3. 3. Key Features Of The Private Financing Platform Framework
3.1 Definition of Regulated Activity
The Regulated Activity of Operating a Private Financing Platform is defined in Schedule 1, Chapter 17C, Section 73E of FSMR and captures a number of alternative financing arrangements.
As retail investors, in general, may not fully appreciate the high risks associated with the transactions facilitated through a PFP, the FSRA intends to restrict the accessibility to PFPs under the PFP Framework to primarily Professional Clients.

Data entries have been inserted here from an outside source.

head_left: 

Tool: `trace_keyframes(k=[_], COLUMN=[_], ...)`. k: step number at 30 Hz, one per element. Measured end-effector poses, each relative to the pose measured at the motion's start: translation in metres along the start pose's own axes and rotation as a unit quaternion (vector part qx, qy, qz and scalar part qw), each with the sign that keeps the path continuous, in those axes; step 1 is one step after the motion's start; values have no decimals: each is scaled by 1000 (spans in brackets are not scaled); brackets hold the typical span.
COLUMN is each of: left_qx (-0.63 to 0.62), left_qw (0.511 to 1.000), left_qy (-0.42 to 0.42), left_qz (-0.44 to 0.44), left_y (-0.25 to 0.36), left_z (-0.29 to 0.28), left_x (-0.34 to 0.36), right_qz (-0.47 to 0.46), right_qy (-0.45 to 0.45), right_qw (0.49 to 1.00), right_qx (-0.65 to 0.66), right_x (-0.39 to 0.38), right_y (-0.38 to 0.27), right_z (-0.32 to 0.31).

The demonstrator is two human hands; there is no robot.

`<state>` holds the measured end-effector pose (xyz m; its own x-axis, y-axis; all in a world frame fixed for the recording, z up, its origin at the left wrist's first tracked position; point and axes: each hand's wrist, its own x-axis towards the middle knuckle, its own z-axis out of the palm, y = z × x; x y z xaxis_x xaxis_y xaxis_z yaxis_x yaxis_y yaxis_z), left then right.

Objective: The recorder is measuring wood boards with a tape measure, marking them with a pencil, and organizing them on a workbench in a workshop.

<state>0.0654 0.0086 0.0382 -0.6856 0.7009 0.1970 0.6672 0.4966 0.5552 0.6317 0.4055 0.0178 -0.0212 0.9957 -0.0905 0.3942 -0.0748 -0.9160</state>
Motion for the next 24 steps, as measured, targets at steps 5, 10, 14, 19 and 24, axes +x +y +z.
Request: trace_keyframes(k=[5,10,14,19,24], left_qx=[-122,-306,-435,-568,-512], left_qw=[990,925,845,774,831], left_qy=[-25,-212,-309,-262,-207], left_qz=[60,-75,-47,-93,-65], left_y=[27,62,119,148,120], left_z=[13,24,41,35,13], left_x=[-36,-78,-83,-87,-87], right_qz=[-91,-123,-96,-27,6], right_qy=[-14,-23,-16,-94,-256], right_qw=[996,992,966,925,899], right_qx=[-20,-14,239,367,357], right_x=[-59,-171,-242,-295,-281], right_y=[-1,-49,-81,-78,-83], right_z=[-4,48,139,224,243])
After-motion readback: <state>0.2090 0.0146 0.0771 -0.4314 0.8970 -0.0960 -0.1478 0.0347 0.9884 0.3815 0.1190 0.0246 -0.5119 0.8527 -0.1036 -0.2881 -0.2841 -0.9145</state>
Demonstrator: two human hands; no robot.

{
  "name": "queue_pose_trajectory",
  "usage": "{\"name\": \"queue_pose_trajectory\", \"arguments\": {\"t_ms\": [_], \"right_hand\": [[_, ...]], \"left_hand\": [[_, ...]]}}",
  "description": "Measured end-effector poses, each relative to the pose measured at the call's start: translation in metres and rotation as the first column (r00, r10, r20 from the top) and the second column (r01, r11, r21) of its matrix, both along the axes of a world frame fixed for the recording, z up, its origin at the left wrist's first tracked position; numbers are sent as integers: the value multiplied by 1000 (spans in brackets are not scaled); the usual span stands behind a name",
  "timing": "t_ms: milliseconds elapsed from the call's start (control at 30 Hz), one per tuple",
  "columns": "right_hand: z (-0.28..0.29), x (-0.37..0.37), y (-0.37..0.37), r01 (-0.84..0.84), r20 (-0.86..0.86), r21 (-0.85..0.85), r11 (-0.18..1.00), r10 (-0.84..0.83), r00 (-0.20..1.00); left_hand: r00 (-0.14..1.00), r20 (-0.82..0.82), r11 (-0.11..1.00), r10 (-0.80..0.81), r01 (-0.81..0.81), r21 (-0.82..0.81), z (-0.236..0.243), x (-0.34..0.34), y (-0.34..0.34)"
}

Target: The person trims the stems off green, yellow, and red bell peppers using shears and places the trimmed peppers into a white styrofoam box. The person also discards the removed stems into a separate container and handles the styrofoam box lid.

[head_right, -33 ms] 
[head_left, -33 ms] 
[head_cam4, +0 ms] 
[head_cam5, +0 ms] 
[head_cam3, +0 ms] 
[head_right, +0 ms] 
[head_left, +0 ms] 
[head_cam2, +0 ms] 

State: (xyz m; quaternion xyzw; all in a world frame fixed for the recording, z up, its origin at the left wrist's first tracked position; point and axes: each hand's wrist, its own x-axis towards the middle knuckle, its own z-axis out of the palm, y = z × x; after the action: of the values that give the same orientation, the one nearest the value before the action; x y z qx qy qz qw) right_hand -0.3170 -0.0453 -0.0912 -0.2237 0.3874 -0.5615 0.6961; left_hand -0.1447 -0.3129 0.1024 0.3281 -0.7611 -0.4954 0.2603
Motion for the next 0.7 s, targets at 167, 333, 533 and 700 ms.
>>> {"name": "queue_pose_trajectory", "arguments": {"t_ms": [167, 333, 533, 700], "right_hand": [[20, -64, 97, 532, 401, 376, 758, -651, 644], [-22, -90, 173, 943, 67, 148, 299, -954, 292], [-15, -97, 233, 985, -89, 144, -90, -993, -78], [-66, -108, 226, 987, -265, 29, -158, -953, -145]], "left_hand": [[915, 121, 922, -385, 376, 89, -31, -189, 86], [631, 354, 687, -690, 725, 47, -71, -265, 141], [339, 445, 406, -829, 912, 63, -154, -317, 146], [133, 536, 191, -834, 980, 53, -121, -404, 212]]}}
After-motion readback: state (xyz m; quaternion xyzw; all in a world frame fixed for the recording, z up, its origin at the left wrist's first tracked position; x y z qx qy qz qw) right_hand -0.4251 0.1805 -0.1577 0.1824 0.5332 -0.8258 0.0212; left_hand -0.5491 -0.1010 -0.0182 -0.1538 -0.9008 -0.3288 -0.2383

PFP Operators generally do not provide financial advisory services to clients. Under these circumstances, the onus is on clients to seek independent financial advice or to make their own evaluation of the risks associated with any potential loan or investment. Professional Clients are considered to be more sophisticated and have more resources and capacity to make informed decisions on prospective debt and equity instruments offered through a PFP after considering the inherent risks.
There may be instances where a PFP Operator would like to offer its services to potential, sophisticated clients who do not meet the current financial criteria to be classified as a Professional Client. The FSRA may consider allowing the participation of these clients where the FSRA considers them able to adequately understand the risks associated with PFP Transactions, based on their knowledge, skills and experience. In such circumstances, the FSRA may impose other appropriate conditions or safeguards upon the PFP Operator. Further, the PFP Operator’s FSP must permit it to deal with Retail Clients.

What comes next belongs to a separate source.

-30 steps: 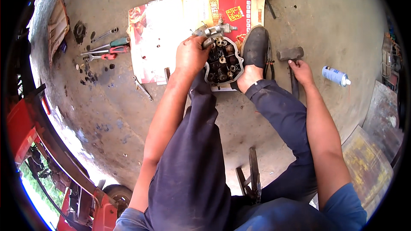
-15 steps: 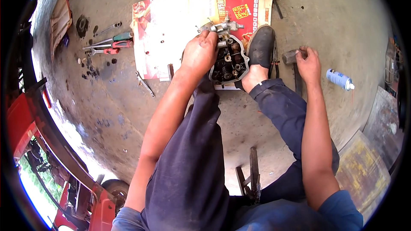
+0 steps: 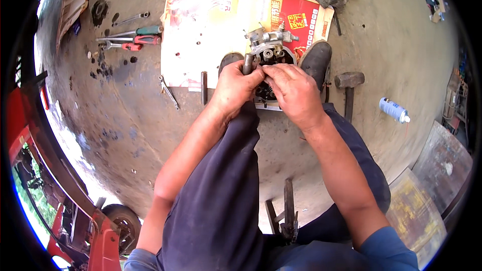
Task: The person disassembles and reassembles motorcycle engine components on a cylinder head using pliers and a hammer.
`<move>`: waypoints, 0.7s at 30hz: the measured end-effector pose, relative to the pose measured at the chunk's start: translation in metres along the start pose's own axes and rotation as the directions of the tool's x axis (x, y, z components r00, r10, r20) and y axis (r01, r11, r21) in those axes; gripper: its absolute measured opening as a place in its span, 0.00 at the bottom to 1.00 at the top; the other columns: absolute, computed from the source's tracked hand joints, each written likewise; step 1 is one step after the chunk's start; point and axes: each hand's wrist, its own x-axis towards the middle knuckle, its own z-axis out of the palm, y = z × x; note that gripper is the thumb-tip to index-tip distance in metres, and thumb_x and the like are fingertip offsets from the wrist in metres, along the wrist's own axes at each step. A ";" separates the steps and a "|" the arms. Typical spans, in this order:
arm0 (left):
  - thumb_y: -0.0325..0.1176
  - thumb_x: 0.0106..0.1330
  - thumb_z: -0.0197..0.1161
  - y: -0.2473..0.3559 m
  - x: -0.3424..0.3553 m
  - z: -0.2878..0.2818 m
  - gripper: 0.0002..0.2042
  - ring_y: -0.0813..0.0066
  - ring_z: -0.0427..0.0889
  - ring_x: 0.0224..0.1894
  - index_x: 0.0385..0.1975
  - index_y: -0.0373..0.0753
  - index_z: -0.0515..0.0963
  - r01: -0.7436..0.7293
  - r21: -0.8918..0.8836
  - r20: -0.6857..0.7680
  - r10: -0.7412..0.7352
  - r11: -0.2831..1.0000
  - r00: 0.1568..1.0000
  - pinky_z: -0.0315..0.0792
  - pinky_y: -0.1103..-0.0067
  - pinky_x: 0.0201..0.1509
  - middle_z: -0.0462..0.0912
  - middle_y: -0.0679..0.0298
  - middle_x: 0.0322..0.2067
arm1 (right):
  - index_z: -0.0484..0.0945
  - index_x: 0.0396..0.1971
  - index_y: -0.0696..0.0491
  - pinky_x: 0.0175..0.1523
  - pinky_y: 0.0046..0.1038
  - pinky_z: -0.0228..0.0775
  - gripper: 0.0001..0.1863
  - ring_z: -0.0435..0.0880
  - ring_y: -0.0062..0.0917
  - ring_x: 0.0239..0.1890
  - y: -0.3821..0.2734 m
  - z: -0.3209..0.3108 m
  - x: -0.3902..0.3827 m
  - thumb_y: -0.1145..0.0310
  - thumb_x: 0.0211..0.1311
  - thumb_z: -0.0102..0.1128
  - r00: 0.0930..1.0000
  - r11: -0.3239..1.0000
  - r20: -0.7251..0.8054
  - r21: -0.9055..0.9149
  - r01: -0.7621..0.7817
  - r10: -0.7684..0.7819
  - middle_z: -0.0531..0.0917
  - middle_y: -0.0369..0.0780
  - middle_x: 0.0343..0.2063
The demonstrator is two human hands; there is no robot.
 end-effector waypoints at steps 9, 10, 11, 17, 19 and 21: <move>0.29 0.73 0.62 -0.011 -0.005 -0.020 0.05 0.87 0.68 0.19 0.35 0.36 0.78 0.132 -0.162 0.146 -0.109 0.978 0.983 0.59 0.85 0.19 0.74 0.71 0.22 | 0.83 0.38 0.58 0.43 0.32 0.81 0.05 0.88 0.35 0.38 -0.009 0.015 -0.013 0.74 0.63 0.68 0.974 0.977 0.068 0.011 -0.215 0.214 0.87 0.44 0.37; 0.29 0.73 0.62 -0.011 -0.005 -0.021 0.05 0.86 0.69 0.19 0.35 0.36 0.78 0.119 -0.168 0.145 -0.095 0.978 0.985 0.59 0.85 0.19 0.75 0.71 0.22 | 0.83 0.38 0.58 0.43 0.31 0.81 0.05 0.88 0.32 0.38 -0.012 0.016 -0.012 0.74 0.64 0.68 0.941 0.936 0.081 0.111 -0.335 0.328 0.87 0.44 0.37; 0.30 0.73 0.62 -0.011 -0.005 -0.021 0.05 0.86 0.69 0.19 0.35 0.36 0.78 0.107 -0.174 0.143 -0.082 0.979 0.986 0.60 0.85 0.19 0.75 0.71 0.22 | 0.84 0.39 0.58 0.43 0.29 0.80 0.05 0.88 0.30 0.37 -0.016 0.018 -0.010 0.74 0.65 0.67 0.894 0.870 0.105 0.207 -0.448 0.436 0.87 0.43 0.37; 0.33 0.73 0.66 -0.003 -0.009 -0.029 0.07 0.85 0.73 0.20 0.36 0.37 0.79 0.100 -0.185 0.155 -0.072 0.978 0.985 0.62 0.86 0.21 0.79 0.68 0.23 | 0.85 0.41 0.60 0.41 0.22 0.78 0.06 0.84 0.19 0.36 -0.023 0.018 -0.011 0.77 0.66 0.69 0.904 0.809 0.031 0.434 -0.397 0.427 0.86 0.38 0.36; 0.33 0.73 0.66 -0.002 -0.010 -0.031 0.06 0.85 0.73 0.20 0.36 0.37 0.79 0.118 -0.207 0.189 -0.079 0.971 0.979 0.62 0.85 0.21 0.79 0.68 0.23 | 0.85 0.40 0.60 0.41 0.22 0.78 0.06 0.84 0.18 0.36 -0.024 0.021 -0.013 0.78 0.65 0.69 0.915 0.826 -0.019 0.438 -0.355 0.403 0.86 0.38 0.36; 0.33 0.73 0.66 -0.003 -0.011 -0.032 0.06 0.84 0.73 0.20 0.36 0.37 0.79 0.145 -0.235 0.201 -0.098 0.961 0.975 0.62 0.85 0.20 0.79 0.68 0.23 | 0.85 0.40 0.59 0.41 0.22 0.78 0.06 0.85 0.19 0.36 -0.024 0.023 -0.014 0.79 0.64 0.70 0.898 0.790 -0.015 0.482 -0.378 0.439 0.86 0.38 0.36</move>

All clients must be pre-screened and on-boarded by the PFP Operator, in accordance with COBS Chapter 2, before being given access to the PFP.
3.3 PFP Prospects
A PFP Prospect must be a Body Corporate. The FSRA is of the view that a PFP would be an inappropriate forum for use by natural persons seeking financing for a business venture for a number of reasons, including:(a) the inappropriateness of a PFP for the formation of partnerships between individuals; and(b) the undesirability of posting personal information enabling the clients of a PFP to ascertain the creditworthiness of an individual.

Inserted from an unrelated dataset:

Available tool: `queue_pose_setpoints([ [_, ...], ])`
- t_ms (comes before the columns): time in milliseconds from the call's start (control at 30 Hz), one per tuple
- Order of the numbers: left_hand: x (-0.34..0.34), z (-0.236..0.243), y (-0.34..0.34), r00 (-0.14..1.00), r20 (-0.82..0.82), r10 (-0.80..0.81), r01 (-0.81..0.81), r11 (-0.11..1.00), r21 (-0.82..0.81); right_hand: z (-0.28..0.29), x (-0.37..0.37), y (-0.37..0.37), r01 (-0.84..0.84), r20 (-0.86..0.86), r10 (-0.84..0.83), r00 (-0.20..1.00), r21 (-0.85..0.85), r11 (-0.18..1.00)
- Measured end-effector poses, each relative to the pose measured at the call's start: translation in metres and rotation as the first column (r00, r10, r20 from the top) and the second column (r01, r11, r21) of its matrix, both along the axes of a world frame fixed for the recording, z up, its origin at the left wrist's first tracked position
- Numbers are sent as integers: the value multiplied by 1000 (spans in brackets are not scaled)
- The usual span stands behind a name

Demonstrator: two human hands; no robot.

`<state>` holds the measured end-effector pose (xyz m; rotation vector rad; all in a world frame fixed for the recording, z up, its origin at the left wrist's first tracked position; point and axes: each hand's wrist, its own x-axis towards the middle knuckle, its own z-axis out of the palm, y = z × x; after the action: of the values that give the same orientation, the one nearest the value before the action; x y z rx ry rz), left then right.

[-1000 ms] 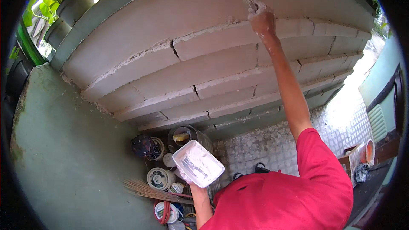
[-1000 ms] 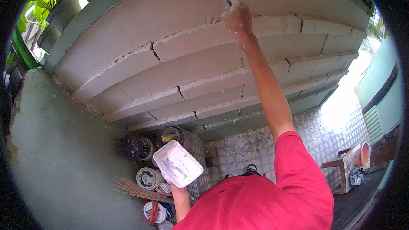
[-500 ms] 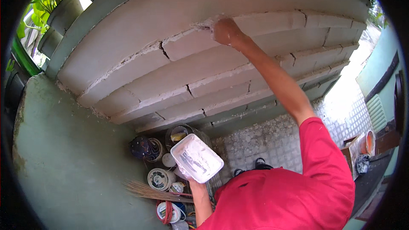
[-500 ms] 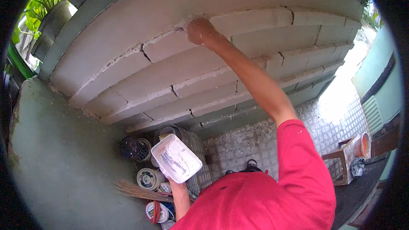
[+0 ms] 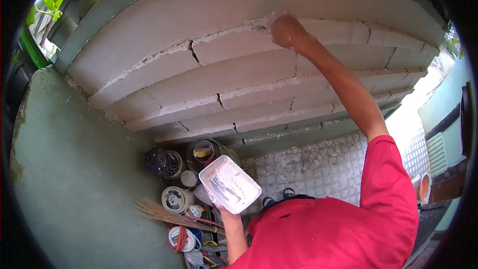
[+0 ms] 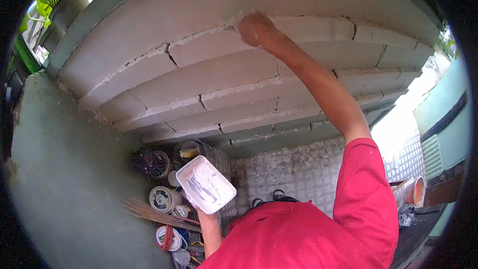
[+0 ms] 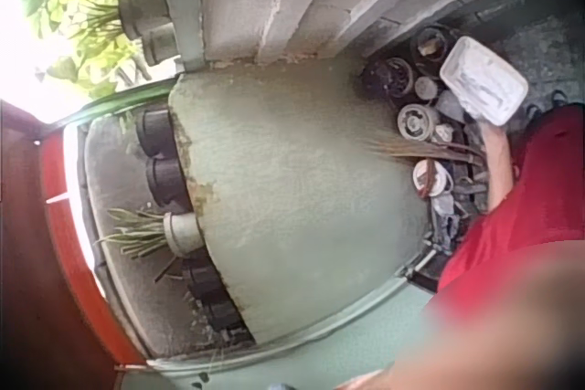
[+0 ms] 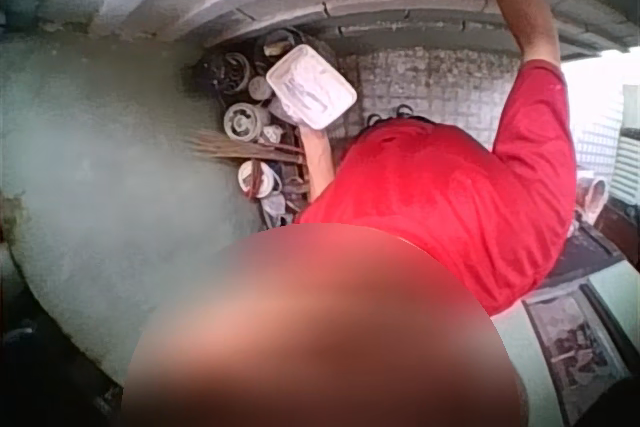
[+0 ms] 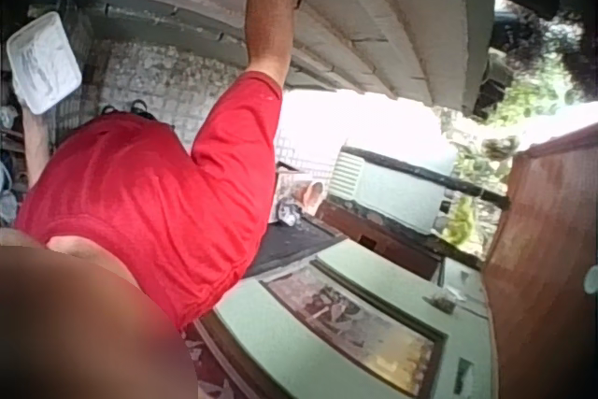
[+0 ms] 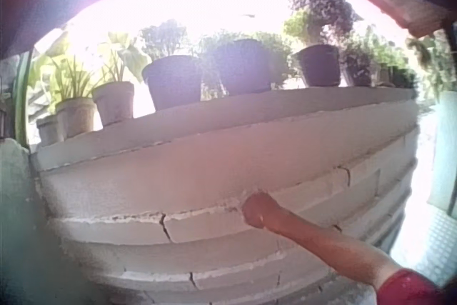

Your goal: Repairing a wall by applying putty or plaster to fill cracks.

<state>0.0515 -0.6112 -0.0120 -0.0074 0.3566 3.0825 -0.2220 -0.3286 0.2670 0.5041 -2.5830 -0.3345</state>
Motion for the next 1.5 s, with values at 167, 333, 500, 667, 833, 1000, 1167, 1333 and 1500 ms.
queue_pose_setpoints([
  [167,8,-1,18,996,59,64,-62,997,-34,13,0,12,-20,109,30,994,-86,996],
  [333,13,-11,32,998,-43,51,-53,998,-33,-3,-11,1,-70,-159,54,986,-93,993],
  [500,20,-21,39,995,86,58,-56,998,-28,-14,-7,1,-83,-1,83,997,3,997],
  [667,23,-21,31,986,96,134,-131,991,-33,7,-6,-2,-72,-1,72,997,-93,993],
  [833,7,-15,5,997,64,50,-49,999,-16,-13,-7,-28,31,69,-34,997,48,998],
  [1000,-5,-9,-39,999,53,1,1,1000,-25,-7,-2,-25,-32,-58,18,998,-263,964],
  [1167,-14,-8,-85,998,64,-24,26,999,-31,-2,-2,-26,-277,-376,-74,924,-789,548],
  [1333,-17,-11,-129,995,92,-34,40,997,-64,-19,-43,-70,-67,-345,-480,806,-860,506],
  [1500,-20,-16,-156,991,118,-67,78,992,-94,-34,-48,-131,-371,-577,-233,783,-733,570],
])
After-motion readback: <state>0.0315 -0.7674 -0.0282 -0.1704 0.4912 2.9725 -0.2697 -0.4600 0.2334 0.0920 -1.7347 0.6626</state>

The FSRA is additionally of the view that a PFP would be inappropriate for capitalising ventures at the pre-incorporation stage of their development, given the lack of track record and the limited scope of potential due diligence that may be undertaken.
3.4 Exempt Offers
A Security being offered to the public within the ADGM must be accompanied by a Prospectus under Section 61 of FSMR, unless it qualifies as an Exempt Offer. Accordingly, the FSRA will only allow a financing proposal to be published on a PFP where it qualifies as an Exempt Offer through satisfying any of the criteria set out in Markets (“MKT”) Rule 4.3.1, also bearing in mind Rules 4.3.2 and 4.3.3, which are included in Appendix 1 of this Guidance.
3.5 Client Assets
As best practice, a PFP Operator should appoint an Eligible Custodian to safeguard Client Assets. However, alternative arrangements may be permitted by the FSRA where appropriate safeguards are implemented.
In the case that a PFP Operator does not appoint an Eligible Custodian, it must comply with:(a) the higher capital requirements set out in Prudential – Investment, Insurance Intermediation and Banking (“PRU”) Chapter 3 and Section 4.3(f) of this Guidance; and(b) where applicable, the following Conduct of Business (“COBS”) Rules:(i) Chapter 14 – Client Money Rules (if holding or controlling Client Money, Providing Custody or Arranging Custody);(ii) Chapter 15 – Safe Custody Rules (if holding or controlling Client Investments, Providing Custody or Arranging Custody); and(iii) Chapter 16 – Recovery & Resolution Planning for Client Money & Safe Custody Assets (if holding Client Money or Client Investments).